Freedom, Mastery, and Joseph: Whom Do You Serve?
Thomas Mann’s magnificent retelling of the Joseph saga captures something the Torah hints at but never states explicitly.
In one unforgettable scene, Mann imagines Joseph asking the Ishmaelite slave trader a question that seems, at first, absurd coming from a newly enslaved seventeen-year-old. After the Ishmaelite informs Joseph that he will deliver him to a noble household, Joseph asks:
“And to whom belongeth the house?”
“Yea, to whom? To a man—and a man he is, or rather a lord. A great among the great, gilded with gold of favour, a man good, stern, and holy, for whom his grave waits in the West, a shepherd of men, the living image of a god. Fan-bearer on the right hand of the king is his title…”
“What king is that,” asked Joseph, “whose golden rewards the master beareth?”
Mann explains or really explicates his own version of the story:
[Joseph] wanted to learn whither he was being taken, and where the house lay for which the old man destined him; but it was not this alone made him ask. He did not know it; but his thinking and asking were controlled by traditions which worked hither from the beginnings and the times of the forefathers. Abraham spoke out of him; he who in his arrogance toward man held the view that he could serve the Highest and Him alone, and whose thinking and doing had excluded with contempt all lower and lesser gods to address itself to the Most High. The grandson’s voice was pitched in a lower, more worldly key; yet the question was Abraham’s question. Joseph heard with indifference of the house steward, on whom after all, according to the old man, his immediate fate depended. For the Midianite he felt contempt because he knew only the steward and not even the nobleman to whom the house belonged. But even about the latter he troubled himself little. Above him was a higher, a highest, of whom the old man spoke; and he was a king. Toward him alone and urgently went Joseph’s thoughts and the speech of his tongue, unaware that it was guided not by chance or choice but by inheritance and tradition. (Joseph and His Brothers pp. 457-9)
Joseph, in Mann’s profound retelling, wants to understand the chain of authority all the way up.
Why?
Because in Joseph’s worldview, every human being is already serving someone. The only real question is whether you choose the highest possible master.
This echoes Abraham’s journey. Avraham was surrounded by idols — physical and symbolic — competing for his loyalty. Mann imagines that Joseph, though exiled from his father’s home, still carries Avraham’s question in his heart: If one must serve, then serve the Source of all life. If one must submit, then submit to the Highest.
Most of us hear the word “freedom” and imagine escape from servitude. Mann suggests the opposite: Freedom is not the absence of servitude but the right to choose the worthiest master.

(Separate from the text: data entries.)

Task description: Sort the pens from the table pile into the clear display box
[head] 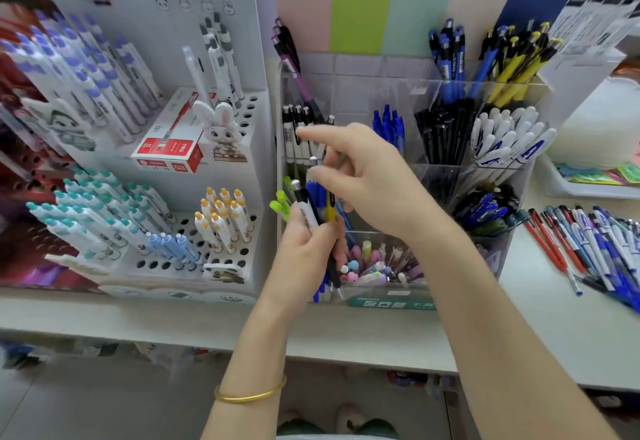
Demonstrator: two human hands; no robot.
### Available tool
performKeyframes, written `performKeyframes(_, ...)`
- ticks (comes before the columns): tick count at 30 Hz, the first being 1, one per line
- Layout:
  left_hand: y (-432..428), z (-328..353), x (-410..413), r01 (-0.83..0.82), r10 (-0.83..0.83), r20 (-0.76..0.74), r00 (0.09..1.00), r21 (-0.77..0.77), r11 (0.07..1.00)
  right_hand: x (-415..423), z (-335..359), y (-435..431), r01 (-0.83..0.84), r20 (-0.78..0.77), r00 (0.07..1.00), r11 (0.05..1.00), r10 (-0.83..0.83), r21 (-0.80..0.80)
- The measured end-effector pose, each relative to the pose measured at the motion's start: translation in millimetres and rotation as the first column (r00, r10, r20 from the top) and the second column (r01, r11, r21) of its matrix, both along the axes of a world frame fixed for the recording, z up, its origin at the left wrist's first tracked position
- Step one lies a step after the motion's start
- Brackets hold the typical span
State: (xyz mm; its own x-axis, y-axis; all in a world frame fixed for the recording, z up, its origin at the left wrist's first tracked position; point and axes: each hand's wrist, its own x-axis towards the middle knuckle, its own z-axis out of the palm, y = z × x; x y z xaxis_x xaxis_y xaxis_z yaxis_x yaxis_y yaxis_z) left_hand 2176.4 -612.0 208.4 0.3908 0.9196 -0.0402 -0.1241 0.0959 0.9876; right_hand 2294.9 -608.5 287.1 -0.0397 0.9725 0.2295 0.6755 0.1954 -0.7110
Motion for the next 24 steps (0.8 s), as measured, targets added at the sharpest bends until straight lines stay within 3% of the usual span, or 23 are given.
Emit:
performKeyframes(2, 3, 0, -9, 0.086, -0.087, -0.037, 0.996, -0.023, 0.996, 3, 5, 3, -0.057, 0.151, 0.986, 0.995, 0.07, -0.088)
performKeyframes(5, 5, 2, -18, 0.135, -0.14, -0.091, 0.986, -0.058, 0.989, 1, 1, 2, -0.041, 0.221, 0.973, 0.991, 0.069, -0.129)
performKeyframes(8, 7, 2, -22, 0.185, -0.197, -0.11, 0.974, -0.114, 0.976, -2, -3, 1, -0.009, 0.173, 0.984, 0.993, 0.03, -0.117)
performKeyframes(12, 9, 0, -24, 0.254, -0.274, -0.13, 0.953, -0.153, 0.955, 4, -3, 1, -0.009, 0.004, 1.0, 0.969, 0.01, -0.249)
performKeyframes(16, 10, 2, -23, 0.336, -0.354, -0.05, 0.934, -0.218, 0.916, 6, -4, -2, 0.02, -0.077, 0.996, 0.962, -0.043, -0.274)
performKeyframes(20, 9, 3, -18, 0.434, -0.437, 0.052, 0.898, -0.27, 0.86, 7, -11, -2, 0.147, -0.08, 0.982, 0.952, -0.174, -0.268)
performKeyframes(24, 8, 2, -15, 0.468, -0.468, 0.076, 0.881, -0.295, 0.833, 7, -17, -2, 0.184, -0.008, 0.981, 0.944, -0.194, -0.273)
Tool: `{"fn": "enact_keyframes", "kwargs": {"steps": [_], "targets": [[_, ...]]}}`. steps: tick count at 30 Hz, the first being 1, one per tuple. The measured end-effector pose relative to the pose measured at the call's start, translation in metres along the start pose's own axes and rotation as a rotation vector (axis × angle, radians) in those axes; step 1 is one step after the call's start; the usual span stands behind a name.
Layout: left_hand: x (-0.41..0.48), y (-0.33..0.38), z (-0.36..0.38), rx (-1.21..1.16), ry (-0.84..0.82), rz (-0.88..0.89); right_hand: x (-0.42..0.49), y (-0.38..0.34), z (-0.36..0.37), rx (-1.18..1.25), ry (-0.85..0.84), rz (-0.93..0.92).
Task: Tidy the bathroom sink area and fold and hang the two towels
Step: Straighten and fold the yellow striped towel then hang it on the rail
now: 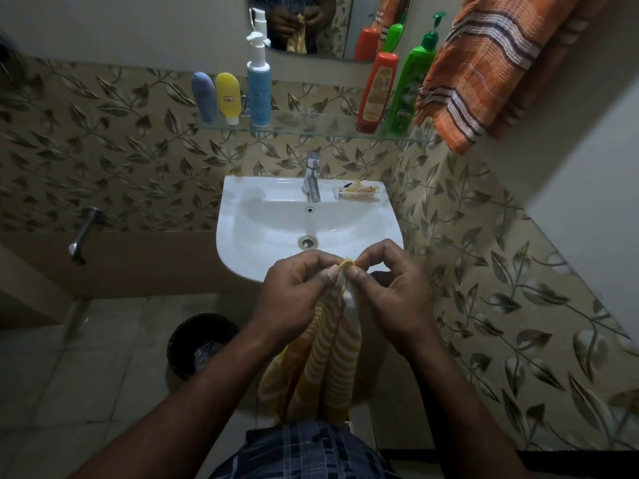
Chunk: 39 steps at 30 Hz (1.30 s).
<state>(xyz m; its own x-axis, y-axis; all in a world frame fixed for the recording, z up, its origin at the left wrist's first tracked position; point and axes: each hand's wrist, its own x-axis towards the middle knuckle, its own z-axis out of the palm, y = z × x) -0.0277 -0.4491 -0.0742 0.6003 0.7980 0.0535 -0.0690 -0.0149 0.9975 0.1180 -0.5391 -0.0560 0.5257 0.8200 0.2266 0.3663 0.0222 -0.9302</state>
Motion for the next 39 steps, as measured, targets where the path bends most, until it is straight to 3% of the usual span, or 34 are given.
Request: {"fn": "enact_keyframes", "kwargs": {"steps": [9,17,21,27,30,39], "targets": [[-0.002,-0.001,0.001,-0.135,0.011,-0.019,0.004,0.002,-0.002,0.127,-0.102,0.075],[-0.001,-0.003,-0.001,-0.214,0.004,-0.057,0.010,-0.002,-0.007,0.088,-0.164,0.075],[-0.001,-0.008,-0.002,-0.158,0.025,-0.034,0.010,-0.005,-0.007,0.007,-0.156,0.076],[-0.003,-0.010,-0.003,0.089,0.046,0.080,0.006,-0.003,-0.006,-0.373,-0.031,-0.080],[-0.002,-0.009,-0.003,0.177,0.057,0.128,0.004,-0.002,-0.002,-0.409,0.015,-0.115],[-0.011,-0.025,0.004,0.143,0.070,0.164,-0.001,0.001,-0.003,-0.332,0.031,-0.187]]}}
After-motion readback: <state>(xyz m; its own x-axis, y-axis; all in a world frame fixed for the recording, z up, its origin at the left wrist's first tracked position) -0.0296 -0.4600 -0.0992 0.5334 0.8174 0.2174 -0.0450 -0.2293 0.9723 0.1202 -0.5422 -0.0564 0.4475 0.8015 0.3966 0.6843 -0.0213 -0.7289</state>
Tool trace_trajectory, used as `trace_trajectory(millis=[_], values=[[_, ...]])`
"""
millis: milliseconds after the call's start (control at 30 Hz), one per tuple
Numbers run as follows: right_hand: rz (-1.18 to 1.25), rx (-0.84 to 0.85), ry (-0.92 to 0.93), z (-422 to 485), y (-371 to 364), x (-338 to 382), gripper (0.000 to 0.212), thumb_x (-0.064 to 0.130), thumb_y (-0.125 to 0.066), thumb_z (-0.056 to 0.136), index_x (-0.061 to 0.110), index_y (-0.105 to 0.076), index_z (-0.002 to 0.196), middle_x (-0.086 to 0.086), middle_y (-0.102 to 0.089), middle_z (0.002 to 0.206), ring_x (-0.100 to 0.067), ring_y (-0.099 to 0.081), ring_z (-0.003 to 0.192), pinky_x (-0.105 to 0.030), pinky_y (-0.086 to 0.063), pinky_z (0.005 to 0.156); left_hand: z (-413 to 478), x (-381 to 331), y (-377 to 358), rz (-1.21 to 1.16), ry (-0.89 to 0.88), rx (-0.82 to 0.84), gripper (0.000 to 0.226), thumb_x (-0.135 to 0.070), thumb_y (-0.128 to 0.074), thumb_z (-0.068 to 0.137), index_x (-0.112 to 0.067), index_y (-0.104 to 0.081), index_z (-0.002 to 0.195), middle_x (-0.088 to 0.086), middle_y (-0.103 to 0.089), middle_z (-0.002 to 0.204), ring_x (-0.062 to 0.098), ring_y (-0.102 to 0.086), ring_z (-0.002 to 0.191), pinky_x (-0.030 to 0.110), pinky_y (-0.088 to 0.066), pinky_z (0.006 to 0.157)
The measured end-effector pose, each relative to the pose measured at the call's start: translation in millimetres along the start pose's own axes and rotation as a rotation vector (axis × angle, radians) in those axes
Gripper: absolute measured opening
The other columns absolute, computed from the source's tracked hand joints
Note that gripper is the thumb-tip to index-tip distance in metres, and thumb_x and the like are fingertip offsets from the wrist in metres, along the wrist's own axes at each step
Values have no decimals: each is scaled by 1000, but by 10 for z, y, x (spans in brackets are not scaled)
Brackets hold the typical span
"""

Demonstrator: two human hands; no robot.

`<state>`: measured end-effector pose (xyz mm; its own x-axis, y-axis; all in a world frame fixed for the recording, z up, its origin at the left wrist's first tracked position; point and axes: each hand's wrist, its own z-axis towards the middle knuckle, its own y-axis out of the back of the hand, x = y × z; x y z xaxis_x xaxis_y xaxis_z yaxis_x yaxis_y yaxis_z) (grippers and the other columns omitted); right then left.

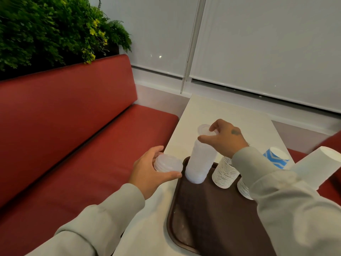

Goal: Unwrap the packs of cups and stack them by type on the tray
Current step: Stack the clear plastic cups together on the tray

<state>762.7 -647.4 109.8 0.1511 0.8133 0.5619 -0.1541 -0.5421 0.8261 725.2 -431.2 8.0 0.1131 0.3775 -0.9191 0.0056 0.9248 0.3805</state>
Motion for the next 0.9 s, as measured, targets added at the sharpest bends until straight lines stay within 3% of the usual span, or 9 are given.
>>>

Joseph the slave is, paradoxically, more free than many free men because he is clear about whom he serves.
This reframes the Joseph story entirely.
Joseph’s rise in Egypt is not luck, cunning, or talent alone. At each moment — in Potiphar’s house, in prison, before Pharaoh — Joseph refuses to be mastered by the immediate authority in front of him. He works for Potiphar, but he serves God. He interprets dreams for the ministers, but he attributes wisdom to God. He stands before Pharaoh at the height of royal pomp, and still speaks in the same quiet theological key:
“Not I — God will answer the welfare of Pharaoh.” (Genesis 41:16)
Joseph’s dignity comes not from escaping servitude but from elevating it.
In our modern world, we like to imagine we are independent. But if we are honest, all of us serve something: achievement, reputation, ideology, financial pressure, communal expectations. Mann’s Joseph reminds us that the real question is not whether we are slaves, but to what.
Choose poorly, and your life becomes fragmented — pulled in a thousand directions by forces that never deserved your loyalty.
Choose well, and you gain Joseph’s steadiness — a moral coherence that carries him from pit to palace.
Even Pharaoh recognizes this. When Joseph interprets the dreams and proposes a national rescue plan, Pharaoh senses something unusual. Here is a young Hebrew slave who appears to belong to no one… because he belongs entirely to God. Pharaoh elevates him precisely because Joseph is un-enslaved by Pharaoh.
That is the paradox: Only the person who serves the Highest can never be truly owned by the world.
We live with pressures — professional, communal, family, financial — that make it easy to feel overmastered. Joseph teaches a remarkably modern spiritual psychology: You will always have masters. To be free is to choose the highest one.
I want to thank Rabbi Herzl Hefter and Rabbanit Batya Hefter for introducing me to Mann and this passage 30 odd years ago!